Examples of using Lance in English and their translations into Turkish

{-}
  • Colloquial category close
  • Ecclesiastic category close
  • Ecclesiastic category close
  • Computer category close
  • Programming category close
Lance has some Intel for us.
Lancede bizim için biraz istihbarat var.
Runs his lance into the king's headpiece, bam!
Mızrağını Kralın miğferine sapladı ve bum!
And you're Captain Lance!
Sen de baş komiser Lancesin.
Our first race is a benefit for daredevil Lance Murdock.!
İlk yarışımız Cesur Mızrak Murdockun yararına!
It's impossible to recover the Lance of Longinus.
Longinusun Mızrağını geri almamız imkânsız.
It's impossible for us to retrieve the Lance of Longinus.
Longinusun Mızrağını geri almamız imkânsız.
A lance used to pierce the side of Christ while He hung on the cross.
Çarmıha gerilirken Hz. İsanın böğrünü delmek için kullanılan mızrak.
The bit of the lance that was left in my eye.
Gözüme batan o mızrak parçasını.
My employers have demanded that I steal your boss's force lance.
İş verenlerim patronunuzun güç mızrağını çalmamı emrettiler.
I figure Lance won't be looking for butterfly decorative soaps anytime soon.
Yakın zamanda Lancenin kelebekli sabunlara bakacağını düşünmüyorum.
I'm looking for Red Lance, son of White Crow,
Kızıl Mızrakı arıyorum. Beyaz Karganın oğlu,
Who looks for Red Lance?
Kızıl Mızrakı kim arıyor?
This one's a Westerosi knight from an ancient house trained in sword and lance.
Kılıç ve mızrakta eğitimli köklü bir Westeros hanesinden gelen bir şövalye.

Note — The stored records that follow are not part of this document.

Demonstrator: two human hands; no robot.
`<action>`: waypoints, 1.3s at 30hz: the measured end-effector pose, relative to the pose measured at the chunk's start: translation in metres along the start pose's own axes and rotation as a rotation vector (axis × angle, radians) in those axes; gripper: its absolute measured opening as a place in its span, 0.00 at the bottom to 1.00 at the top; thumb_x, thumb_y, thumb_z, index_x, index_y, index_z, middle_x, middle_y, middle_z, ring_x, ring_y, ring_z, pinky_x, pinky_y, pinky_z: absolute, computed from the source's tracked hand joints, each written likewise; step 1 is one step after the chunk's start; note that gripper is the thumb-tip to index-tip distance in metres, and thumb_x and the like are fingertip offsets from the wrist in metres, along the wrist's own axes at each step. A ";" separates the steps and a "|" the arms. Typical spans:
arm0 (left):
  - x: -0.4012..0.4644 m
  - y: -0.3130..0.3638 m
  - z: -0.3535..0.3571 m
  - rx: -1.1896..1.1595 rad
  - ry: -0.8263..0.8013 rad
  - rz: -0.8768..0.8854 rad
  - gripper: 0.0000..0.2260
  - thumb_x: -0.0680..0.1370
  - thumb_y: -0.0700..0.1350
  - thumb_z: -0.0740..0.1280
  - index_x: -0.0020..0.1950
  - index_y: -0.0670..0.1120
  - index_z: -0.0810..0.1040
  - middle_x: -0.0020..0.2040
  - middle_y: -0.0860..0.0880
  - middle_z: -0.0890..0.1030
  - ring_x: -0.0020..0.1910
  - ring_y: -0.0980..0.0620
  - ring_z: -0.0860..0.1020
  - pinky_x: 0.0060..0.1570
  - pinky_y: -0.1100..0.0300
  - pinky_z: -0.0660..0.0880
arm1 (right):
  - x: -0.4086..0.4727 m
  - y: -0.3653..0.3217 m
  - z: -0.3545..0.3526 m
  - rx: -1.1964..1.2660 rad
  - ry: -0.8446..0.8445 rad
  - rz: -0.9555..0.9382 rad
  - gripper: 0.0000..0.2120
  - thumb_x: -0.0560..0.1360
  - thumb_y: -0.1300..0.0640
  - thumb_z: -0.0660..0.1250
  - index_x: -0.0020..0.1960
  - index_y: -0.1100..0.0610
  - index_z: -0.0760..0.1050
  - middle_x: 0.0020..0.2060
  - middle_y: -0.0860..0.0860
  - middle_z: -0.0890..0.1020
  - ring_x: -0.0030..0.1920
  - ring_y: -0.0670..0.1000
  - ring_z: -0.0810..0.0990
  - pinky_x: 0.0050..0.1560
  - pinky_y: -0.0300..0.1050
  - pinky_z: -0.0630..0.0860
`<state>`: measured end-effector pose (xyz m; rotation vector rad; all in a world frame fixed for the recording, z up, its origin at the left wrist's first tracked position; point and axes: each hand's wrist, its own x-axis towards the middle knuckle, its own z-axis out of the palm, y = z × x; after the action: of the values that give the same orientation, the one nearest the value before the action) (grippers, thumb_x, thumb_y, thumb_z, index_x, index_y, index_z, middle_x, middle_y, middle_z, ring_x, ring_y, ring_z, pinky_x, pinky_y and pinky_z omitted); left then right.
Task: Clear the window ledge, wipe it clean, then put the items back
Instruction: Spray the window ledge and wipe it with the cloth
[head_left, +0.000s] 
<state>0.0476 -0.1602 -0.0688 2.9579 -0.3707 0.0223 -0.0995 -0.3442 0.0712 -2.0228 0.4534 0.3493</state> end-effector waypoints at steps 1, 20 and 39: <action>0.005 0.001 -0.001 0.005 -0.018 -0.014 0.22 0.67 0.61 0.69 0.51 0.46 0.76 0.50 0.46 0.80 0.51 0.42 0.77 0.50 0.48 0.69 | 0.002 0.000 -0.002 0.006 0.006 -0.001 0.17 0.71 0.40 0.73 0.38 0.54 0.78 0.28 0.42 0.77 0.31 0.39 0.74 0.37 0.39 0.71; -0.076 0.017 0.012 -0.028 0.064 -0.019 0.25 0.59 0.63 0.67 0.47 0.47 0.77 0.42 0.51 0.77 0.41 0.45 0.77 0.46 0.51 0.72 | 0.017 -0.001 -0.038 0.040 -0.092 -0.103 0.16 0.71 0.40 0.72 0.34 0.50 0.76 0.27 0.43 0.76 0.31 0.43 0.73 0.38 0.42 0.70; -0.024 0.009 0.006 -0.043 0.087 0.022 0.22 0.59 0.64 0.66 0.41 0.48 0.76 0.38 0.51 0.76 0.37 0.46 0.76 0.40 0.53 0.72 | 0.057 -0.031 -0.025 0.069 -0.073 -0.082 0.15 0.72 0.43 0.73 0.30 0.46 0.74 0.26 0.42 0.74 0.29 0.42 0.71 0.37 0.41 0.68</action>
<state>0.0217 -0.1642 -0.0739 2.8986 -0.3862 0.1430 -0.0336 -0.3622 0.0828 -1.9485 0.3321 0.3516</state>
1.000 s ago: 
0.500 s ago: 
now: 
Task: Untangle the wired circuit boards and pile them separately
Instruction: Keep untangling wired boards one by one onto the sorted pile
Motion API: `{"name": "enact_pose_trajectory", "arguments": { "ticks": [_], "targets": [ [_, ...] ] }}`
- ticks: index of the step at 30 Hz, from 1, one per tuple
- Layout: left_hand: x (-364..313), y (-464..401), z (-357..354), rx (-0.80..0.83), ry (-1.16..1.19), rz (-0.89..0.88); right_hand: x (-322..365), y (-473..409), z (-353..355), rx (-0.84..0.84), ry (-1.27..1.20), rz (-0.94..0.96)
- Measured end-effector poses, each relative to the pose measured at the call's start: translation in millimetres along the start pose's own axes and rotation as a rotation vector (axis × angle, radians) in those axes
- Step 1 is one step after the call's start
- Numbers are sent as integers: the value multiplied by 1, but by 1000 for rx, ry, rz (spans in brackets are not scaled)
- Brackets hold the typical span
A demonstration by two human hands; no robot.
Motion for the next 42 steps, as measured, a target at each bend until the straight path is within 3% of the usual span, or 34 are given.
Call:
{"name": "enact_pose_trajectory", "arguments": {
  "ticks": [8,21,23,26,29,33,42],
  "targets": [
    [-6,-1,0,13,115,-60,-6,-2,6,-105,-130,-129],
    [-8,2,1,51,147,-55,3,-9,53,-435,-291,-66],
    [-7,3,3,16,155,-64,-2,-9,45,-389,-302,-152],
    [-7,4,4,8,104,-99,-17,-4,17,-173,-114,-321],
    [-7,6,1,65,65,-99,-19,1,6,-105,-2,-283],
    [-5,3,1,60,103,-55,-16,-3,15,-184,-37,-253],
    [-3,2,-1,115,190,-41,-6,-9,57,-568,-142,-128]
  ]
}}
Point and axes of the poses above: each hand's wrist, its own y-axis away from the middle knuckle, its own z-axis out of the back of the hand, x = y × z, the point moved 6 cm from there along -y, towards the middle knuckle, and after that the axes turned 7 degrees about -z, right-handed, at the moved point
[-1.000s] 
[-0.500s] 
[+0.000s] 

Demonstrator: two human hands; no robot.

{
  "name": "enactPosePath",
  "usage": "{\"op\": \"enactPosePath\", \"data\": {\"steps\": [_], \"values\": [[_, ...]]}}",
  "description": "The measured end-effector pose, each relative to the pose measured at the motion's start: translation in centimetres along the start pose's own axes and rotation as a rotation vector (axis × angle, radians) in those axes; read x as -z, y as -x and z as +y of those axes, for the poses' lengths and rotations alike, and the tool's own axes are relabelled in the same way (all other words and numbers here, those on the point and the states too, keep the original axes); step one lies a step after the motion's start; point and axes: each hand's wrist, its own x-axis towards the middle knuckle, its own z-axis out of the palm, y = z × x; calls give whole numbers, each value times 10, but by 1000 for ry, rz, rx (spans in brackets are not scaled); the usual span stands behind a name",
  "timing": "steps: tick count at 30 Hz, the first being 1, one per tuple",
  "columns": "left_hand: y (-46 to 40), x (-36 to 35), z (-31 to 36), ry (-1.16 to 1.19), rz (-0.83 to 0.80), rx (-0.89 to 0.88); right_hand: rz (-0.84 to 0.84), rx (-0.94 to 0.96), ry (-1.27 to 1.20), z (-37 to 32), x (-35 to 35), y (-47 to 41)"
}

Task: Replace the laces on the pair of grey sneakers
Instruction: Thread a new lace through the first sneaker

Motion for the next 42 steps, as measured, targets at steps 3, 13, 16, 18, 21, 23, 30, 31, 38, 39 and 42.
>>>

From an ancient house trained in sword and lance.
Kılıç ve mızrakta eğitimli… köklü bir Westeros hanesinden gelen bir şövalye.
Lance!- Matt?
Matt? -Lance! Daha önce
Lance?-Pidge?-No.-Never!
Hayır. -Lance? -Pidge? -Asla!
How? No lance, no arrow can reach this far.
Nasıl? Mızrağın yok, buraya ulaşacak okun yok.
No lance, no arrow can reach this far, only your tongue.
Sen ancak laf yaparsın. Mızrağın yok, buraya ulaşacak okun yok.
Help!- Lance, help!
Yardım edin! -Lance, yardım et!
From an ancient house trained in sword and lance. This one's a Westerosi knight.
Kılıç ve mızrakta eğitimli… köklü bir Westeros hanesinden gelen bir şövalye.